Try it: Could every line below be transcribed exactly, with the pictures dropped?
(Beginning of Dataset content)
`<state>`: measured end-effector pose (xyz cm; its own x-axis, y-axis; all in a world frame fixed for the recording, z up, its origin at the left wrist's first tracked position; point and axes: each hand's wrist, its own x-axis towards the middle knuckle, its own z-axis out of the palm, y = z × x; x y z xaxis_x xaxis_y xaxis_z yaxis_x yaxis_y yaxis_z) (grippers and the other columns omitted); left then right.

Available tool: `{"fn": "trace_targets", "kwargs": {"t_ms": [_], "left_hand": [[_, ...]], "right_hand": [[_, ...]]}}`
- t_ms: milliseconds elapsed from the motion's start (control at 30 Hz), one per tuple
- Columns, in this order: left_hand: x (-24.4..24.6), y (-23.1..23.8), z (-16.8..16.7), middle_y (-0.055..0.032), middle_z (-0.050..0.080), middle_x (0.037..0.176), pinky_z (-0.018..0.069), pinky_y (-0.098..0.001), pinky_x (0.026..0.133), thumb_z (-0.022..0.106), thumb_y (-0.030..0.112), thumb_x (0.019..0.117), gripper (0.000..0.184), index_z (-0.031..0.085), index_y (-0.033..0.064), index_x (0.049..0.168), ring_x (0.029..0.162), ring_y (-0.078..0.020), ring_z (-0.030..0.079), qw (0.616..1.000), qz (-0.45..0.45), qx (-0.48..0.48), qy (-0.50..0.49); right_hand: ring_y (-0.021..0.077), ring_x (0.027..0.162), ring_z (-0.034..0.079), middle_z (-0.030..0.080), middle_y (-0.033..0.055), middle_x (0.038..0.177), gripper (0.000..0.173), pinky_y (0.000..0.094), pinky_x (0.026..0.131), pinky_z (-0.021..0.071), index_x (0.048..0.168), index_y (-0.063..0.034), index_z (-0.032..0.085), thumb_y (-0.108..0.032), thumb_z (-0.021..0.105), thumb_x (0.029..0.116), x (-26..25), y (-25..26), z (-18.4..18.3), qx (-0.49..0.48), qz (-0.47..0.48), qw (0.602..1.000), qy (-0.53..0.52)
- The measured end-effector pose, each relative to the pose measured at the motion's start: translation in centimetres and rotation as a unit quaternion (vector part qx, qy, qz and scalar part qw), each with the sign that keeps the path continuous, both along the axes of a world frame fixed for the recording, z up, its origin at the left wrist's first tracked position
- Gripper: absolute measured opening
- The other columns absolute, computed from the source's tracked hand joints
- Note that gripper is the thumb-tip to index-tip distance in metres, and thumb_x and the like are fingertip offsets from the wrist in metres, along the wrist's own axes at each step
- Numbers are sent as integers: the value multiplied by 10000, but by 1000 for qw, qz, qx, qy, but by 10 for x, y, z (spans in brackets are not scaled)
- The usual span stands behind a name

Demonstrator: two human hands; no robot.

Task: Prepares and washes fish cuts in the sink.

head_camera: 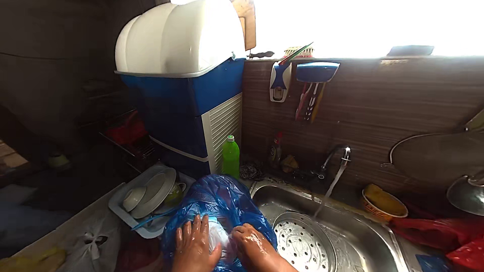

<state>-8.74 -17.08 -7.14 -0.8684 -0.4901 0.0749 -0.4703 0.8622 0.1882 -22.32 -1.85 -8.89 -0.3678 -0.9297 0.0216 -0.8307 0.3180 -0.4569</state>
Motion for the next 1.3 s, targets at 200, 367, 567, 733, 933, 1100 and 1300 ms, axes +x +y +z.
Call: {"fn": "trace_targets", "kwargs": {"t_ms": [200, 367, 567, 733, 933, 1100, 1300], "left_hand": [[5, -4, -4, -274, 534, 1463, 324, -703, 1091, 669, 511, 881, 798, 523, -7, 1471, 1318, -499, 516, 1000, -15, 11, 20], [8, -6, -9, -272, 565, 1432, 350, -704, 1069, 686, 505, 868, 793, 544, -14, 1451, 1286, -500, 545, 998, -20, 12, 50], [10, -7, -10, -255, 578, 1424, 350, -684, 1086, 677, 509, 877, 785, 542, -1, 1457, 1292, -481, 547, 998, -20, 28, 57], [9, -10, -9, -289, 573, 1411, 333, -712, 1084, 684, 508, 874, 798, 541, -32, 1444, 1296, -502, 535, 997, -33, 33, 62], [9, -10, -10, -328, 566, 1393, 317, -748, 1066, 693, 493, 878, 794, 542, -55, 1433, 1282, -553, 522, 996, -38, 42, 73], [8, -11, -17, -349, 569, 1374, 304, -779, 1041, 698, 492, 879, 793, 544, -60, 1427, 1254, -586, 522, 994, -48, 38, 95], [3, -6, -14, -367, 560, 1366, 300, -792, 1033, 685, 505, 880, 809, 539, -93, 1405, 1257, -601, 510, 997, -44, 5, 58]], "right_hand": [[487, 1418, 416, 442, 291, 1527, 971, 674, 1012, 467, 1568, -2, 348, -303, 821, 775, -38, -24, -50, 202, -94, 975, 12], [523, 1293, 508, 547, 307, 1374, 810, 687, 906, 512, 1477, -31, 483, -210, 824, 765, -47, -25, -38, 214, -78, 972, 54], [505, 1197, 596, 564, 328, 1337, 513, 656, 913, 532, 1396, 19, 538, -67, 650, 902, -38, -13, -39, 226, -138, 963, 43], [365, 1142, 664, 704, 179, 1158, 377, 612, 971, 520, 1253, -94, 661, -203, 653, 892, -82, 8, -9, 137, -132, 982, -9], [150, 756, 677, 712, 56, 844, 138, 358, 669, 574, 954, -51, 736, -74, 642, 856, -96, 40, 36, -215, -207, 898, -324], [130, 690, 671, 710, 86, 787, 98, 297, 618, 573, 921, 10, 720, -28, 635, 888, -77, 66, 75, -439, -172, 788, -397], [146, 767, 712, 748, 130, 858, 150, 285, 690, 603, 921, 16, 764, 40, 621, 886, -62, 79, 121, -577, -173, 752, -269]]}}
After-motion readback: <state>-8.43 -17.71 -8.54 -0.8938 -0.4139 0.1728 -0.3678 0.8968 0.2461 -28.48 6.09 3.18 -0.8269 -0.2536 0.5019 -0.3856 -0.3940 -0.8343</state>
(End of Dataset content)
Solution to this problem:
`<state>`: measured end-effector pose (xyz cm; its own x-axis, y-axis; all in a world frame fixed for the recording, z up, its origin at the left wrist's first tracked position; point and axes: each hand's wrist, its own x-axis towards the middle knuckle, its own z-axis out of the palm, y = z × x; x y z xaxis_x xaxis_y xaxis_z yaxis_x yaxis_y yaxis_z) (grippers and the other columns omitted); left then right.

Available tool: `{"fn": "trace_targets", "kwargs": {"t_ms": [_], "left_hand": [[_, ...]], "right_hand": [[_, ...]]}}`
- t_ms: milliseconds elapsed from the motion's start (control at 30 Hz), one per tuple
- Columns, in this order: left_hand: x (-24.4..24.6), y (-23.1..23.8), z (-16.8..16.7), middle_y (-0.055..0.032), middle_z (-0.050..0.080), middle_x (0.037..0.176), pinky_z (-0.018..0.069), pinky_y (-0.098..0.001), pinky_x (0.026..0.133), thumb_z (-0.022..0.106), thumb_y (-0.030..0.112), thumb_x (0.019..0.117), gripper (0.000..0.184), index_z (-0.031..0.085), index_y (-0.033..0.064), index_x (0.049..0.168), ring_x (0.029..0.162), ring_y (-0.078..0.020), ring_z (-0.030..0.079), qw (0.616..1.000), qz (-0.45..0.45), qx (-0.48..0.48), qy (-0.50..0.49); right_hand: ring_y (-0.021..0.077), ring_x (0.027..0.162), ring_z (-0.034..0.079), middle_z (-0.030..0.080), middle_y (-0.033..0.055), middle_x (0.038..0.177), gripper (0.000..0.173), pinky_y (0.000..0.094), pinky_x (0.026..0.131), pinky_z (-0.021..0.071), index_x (0.048..0.168), index_y (-0.063..0.034), index_z (-0.032..0.085), thumb_y (-0.108..0.032), thumb_z (-0.021..0.105), thumb_x (0.029..0.116), x (-26..25), y (-25..26), z (-18.4..18.3), qx (-0.49..0.48), qz (-0.47..0.48), qw (0.602..1.000), qy (-0.53..0.52)
- The measured end-effector pose, each relative to the pose measured at the motion's start: translation in centimetres and rotation as a unit quaternion (vector part qx, qy, qz and scalar part qw), each with the sign that keeps the path continuous, both along the axes of a world frame fixed for the recording, z up, its origin at the left wrist's first tracked position
- Gripper: absolute measured opening
- The other columns absolute, computed from the source's tracked hand joints
- Note that gripper is the thumb-tip to index-tip distance in metres, and thumb_x and the like are fingertip offsets from the wrist in metres, along the wrist's own axes at each step
- Numbers are sent as integers: the value multiplied by 10000, but by 1000 for qw, qz, qx, qy, but by 10 for x, y, z (spans in brackets are not scaled)
- The usual span stands behind a name

Demonstrator: two human hands; no robot.

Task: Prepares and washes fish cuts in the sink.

head_camera: 

<state>-8.74 -17.08 -7.14 -0.8684 -0.4901 0.0749 -0.4703 0.8622 0.1882 -22.32 -1.85 -8.89 -0.3678 -0.9297 0.0216 -0.8307 0.3180 -0.4569</state>
Motion for the next 1.3 s, targets at 200, 367, 567, 733, 933, 1100 and 1300 ms, axes +x +y +z.
Call: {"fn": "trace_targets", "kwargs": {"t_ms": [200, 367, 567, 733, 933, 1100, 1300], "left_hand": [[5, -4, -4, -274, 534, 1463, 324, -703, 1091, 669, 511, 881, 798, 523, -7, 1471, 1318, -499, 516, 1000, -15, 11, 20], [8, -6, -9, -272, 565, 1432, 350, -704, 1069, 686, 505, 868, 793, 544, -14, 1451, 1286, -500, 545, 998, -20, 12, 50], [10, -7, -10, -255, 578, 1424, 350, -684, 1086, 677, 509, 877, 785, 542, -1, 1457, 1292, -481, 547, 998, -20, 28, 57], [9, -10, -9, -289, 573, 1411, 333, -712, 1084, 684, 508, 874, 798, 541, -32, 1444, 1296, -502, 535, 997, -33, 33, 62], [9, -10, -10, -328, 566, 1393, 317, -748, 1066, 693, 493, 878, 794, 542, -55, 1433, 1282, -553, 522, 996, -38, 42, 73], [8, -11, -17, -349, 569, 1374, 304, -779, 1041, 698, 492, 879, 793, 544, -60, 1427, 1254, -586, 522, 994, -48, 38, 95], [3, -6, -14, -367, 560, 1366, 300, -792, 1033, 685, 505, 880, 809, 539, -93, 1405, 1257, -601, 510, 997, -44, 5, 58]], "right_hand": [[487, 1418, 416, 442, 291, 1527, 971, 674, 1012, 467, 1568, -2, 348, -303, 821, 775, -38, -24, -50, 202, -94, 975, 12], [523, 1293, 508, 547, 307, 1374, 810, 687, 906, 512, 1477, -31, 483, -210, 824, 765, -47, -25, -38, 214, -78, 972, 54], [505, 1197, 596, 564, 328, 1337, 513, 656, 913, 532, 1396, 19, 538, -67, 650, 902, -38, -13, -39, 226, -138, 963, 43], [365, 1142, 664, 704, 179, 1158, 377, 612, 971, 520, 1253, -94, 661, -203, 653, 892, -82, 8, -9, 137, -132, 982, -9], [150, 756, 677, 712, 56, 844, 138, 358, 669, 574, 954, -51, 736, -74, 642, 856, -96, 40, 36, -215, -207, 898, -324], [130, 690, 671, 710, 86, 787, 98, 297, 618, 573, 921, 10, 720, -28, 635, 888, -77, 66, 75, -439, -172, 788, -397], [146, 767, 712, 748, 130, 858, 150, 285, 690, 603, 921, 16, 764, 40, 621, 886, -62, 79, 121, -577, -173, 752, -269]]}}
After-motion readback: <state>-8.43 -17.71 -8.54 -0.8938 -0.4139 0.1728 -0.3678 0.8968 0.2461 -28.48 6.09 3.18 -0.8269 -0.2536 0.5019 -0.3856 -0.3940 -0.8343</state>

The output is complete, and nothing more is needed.